### PROBLEM STATEMENT
Report every line below that holds the word "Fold".

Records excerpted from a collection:

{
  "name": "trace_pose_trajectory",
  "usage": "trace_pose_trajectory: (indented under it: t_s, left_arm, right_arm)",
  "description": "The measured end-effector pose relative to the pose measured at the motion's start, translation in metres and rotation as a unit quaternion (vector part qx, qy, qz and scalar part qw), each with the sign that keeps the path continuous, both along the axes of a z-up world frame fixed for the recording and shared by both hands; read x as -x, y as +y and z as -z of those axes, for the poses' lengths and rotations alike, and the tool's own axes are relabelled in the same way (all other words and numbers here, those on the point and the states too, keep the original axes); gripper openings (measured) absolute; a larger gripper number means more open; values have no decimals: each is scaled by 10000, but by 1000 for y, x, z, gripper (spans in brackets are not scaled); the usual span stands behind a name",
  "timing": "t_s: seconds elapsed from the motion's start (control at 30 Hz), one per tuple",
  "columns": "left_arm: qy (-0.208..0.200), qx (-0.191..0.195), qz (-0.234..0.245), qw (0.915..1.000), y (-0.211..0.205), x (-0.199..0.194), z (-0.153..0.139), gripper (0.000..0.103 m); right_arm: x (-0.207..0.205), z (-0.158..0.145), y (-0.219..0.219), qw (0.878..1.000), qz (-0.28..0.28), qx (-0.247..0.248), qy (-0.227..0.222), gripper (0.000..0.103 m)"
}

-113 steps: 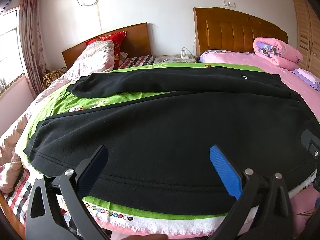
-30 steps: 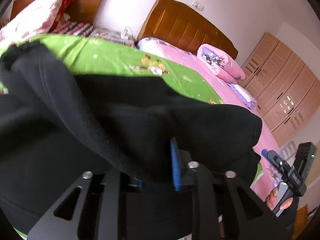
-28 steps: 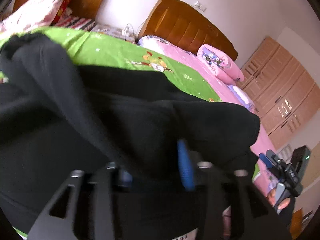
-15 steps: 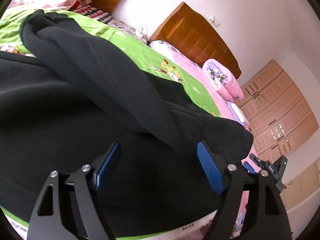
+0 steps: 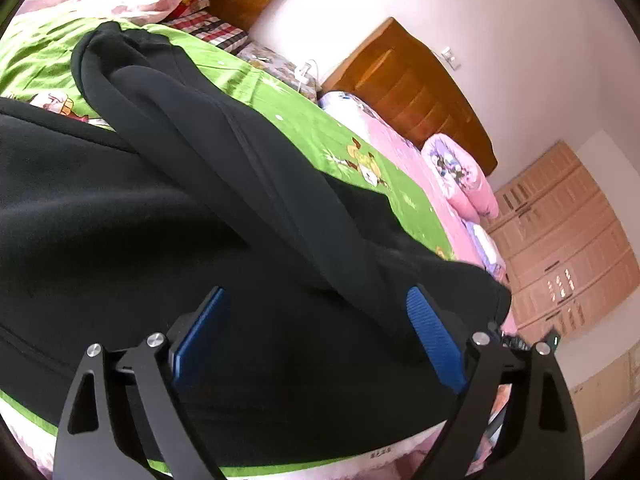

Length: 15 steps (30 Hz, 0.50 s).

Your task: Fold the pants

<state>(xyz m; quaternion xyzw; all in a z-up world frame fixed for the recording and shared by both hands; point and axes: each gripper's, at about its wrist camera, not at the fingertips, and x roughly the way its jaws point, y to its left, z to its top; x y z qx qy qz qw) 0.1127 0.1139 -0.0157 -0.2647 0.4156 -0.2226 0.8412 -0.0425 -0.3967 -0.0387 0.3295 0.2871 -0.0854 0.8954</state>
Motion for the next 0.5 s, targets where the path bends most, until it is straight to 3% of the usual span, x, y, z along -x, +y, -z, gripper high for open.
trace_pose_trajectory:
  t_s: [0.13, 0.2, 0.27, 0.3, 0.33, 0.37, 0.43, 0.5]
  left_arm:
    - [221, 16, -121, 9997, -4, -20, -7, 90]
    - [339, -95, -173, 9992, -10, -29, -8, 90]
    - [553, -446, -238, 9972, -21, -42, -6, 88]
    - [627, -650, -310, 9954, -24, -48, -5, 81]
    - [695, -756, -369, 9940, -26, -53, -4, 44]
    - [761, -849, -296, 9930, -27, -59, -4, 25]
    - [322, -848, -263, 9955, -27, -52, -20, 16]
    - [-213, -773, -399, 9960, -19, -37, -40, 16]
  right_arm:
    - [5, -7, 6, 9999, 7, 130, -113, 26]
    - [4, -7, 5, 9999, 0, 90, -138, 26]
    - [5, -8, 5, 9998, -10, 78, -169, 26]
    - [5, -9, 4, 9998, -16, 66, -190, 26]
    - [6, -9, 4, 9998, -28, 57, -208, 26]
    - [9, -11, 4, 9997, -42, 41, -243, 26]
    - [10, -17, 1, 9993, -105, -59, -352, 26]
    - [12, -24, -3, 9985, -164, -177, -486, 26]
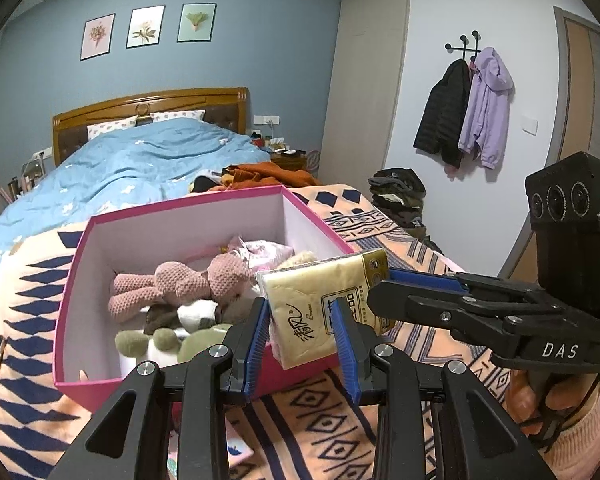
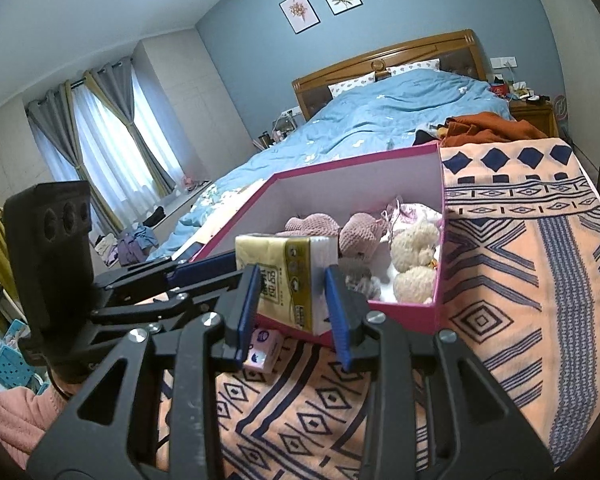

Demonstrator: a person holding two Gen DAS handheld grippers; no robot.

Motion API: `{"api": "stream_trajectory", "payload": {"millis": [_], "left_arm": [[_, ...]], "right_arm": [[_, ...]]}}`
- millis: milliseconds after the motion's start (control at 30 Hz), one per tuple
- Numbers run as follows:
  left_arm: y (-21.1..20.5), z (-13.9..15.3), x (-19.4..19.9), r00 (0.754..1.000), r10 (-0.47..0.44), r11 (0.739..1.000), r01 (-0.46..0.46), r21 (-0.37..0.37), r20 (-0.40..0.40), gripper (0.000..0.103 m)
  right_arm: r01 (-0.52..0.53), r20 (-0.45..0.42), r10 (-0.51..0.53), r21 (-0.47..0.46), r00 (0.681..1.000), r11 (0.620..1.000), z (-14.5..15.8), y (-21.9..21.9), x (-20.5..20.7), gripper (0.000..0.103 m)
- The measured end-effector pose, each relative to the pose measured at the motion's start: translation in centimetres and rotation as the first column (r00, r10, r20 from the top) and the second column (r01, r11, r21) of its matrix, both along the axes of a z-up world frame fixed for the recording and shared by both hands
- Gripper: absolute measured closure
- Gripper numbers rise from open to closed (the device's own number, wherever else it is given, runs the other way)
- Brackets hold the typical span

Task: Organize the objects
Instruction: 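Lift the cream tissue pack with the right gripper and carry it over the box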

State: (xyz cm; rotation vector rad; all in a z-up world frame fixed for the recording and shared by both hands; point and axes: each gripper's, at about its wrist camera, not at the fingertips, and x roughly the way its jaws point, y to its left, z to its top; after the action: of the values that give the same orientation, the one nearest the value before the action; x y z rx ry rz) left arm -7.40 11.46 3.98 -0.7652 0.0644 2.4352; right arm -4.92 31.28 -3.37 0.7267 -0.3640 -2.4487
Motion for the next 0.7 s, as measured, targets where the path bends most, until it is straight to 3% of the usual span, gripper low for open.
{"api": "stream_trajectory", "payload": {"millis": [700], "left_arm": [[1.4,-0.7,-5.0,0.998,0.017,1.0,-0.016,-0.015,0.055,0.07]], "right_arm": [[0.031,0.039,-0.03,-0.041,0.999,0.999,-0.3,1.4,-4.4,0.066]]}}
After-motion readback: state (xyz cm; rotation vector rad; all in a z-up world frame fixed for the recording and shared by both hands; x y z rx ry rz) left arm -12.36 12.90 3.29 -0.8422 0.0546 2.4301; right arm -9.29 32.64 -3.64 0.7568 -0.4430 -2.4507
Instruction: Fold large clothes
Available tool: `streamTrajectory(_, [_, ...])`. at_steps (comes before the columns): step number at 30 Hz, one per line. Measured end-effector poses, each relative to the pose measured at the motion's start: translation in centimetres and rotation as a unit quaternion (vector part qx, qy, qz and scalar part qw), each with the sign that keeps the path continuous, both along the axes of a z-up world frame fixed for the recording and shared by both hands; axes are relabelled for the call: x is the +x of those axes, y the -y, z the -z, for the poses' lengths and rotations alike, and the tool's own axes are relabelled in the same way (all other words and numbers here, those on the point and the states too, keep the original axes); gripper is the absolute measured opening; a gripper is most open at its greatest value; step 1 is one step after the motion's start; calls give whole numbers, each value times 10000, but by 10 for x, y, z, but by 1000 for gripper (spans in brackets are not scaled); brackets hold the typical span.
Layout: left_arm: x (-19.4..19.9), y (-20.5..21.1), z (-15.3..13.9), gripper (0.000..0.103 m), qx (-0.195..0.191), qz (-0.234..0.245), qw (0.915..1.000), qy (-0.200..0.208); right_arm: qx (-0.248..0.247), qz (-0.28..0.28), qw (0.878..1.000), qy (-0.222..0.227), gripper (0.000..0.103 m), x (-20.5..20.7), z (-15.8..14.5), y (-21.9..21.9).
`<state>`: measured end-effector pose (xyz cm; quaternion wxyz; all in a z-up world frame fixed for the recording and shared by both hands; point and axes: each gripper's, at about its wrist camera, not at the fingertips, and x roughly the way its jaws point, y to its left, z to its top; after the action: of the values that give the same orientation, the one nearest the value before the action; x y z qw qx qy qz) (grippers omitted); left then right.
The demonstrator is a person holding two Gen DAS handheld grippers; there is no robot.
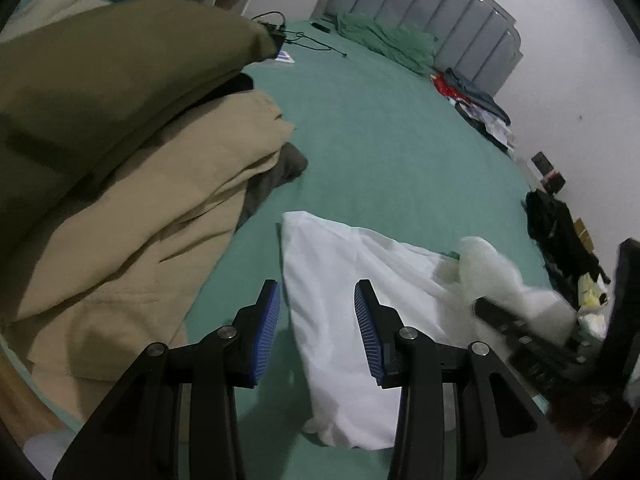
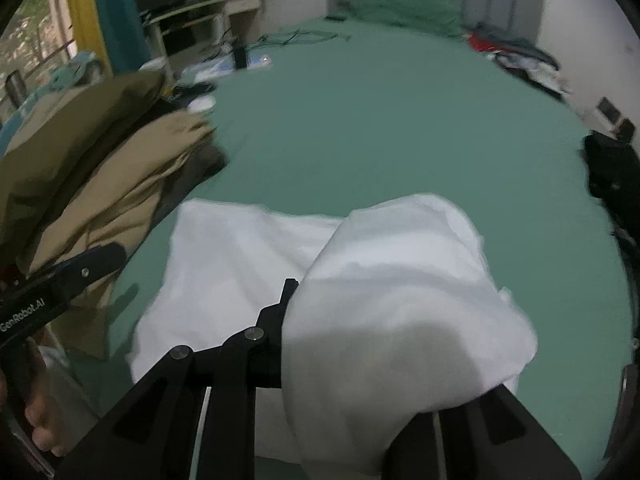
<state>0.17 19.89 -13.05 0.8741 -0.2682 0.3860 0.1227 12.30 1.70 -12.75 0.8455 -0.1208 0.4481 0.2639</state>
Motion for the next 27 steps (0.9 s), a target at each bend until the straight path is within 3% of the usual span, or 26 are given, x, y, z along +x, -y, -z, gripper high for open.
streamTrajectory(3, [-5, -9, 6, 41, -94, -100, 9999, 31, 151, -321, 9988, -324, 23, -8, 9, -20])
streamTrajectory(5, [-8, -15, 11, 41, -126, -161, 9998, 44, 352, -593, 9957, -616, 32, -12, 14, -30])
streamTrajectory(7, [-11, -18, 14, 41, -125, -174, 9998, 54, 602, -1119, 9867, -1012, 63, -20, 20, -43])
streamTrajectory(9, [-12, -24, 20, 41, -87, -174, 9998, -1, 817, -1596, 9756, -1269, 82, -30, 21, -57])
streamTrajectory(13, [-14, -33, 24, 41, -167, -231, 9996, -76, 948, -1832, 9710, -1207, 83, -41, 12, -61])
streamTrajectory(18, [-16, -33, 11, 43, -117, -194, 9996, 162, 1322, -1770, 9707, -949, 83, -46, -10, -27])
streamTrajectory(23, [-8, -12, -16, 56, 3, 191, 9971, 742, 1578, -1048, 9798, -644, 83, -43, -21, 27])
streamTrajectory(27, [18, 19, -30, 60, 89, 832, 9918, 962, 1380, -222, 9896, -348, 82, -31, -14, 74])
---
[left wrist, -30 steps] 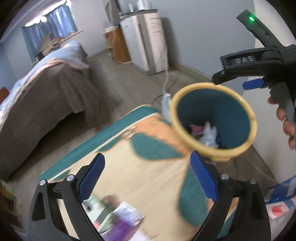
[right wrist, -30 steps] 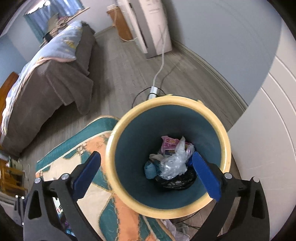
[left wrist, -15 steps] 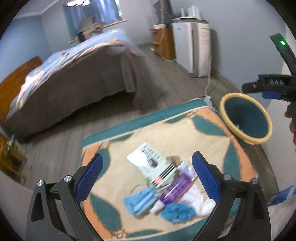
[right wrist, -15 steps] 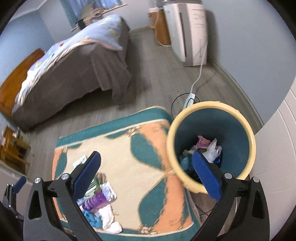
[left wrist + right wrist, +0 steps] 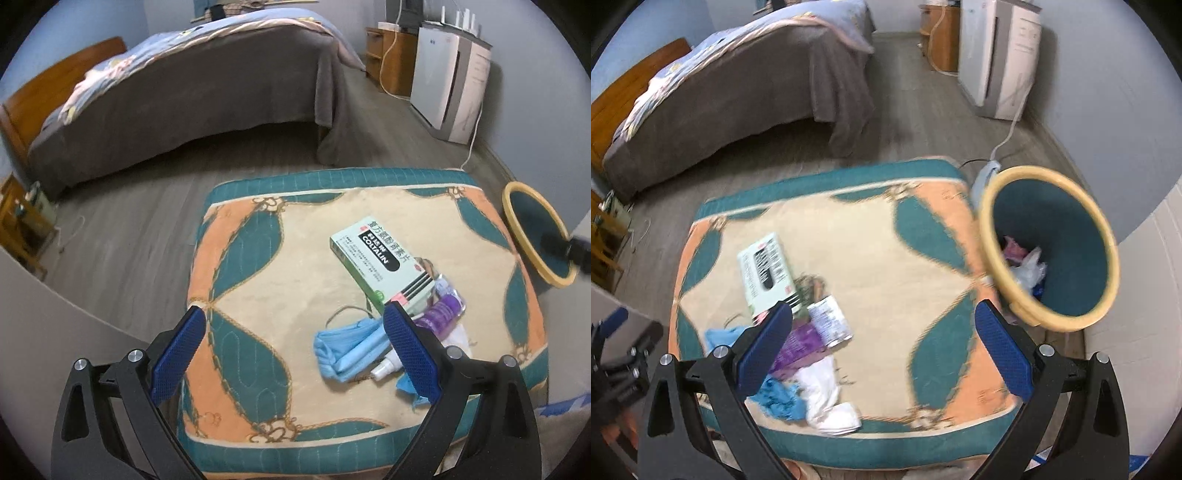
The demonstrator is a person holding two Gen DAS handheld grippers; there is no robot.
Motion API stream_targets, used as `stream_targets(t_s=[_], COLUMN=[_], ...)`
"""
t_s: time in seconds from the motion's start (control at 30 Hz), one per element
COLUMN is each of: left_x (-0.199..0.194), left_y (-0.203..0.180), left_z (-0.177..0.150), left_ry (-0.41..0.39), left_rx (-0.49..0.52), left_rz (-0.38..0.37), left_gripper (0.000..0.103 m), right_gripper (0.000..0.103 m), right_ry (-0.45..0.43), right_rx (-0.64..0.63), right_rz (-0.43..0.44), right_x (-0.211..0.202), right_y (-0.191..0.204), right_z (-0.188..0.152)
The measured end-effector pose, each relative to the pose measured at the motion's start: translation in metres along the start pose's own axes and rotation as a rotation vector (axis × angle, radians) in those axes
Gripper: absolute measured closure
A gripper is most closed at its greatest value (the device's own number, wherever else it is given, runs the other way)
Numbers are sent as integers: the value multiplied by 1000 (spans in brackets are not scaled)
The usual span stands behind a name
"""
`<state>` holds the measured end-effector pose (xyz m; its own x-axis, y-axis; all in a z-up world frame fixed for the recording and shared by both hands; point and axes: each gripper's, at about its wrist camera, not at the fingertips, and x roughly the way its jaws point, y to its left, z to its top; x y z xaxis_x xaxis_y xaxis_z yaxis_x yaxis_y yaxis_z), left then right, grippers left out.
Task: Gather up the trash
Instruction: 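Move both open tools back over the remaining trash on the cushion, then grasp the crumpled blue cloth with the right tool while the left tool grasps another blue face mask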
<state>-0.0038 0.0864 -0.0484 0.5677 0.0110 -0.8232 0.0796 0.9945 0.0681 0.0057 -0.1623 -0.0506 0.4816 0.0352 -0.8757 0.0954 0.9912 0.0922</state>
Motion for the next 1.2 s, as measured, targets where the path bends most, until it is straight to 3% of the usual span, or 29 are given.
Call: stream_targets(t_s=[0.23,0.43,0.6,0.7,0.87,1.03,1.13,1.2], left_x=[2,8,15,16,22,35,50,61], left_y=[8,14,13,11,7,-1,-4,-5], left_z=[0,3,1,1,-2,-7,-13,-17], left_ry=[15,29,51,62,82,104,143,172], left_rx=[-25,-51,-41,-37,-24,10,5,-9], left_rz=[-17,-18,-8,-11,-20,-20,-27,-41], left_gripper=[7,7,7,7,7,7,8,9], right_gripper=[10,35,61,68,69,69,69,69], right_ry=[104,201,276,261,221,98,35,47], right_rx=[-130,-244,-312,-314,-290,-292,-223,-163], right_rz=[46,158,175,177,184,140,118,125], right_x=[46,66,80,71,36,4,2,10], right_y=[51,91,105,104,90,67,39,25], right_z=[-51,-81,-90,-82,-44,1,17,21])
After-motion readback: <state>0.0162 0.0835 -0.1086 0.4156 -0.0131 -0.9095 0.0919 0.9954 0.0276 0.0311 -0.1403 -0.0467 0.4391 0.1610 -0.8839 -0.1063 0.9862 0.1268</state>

### TASK RESULT
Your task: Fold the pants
Instruction: Fold large clothes

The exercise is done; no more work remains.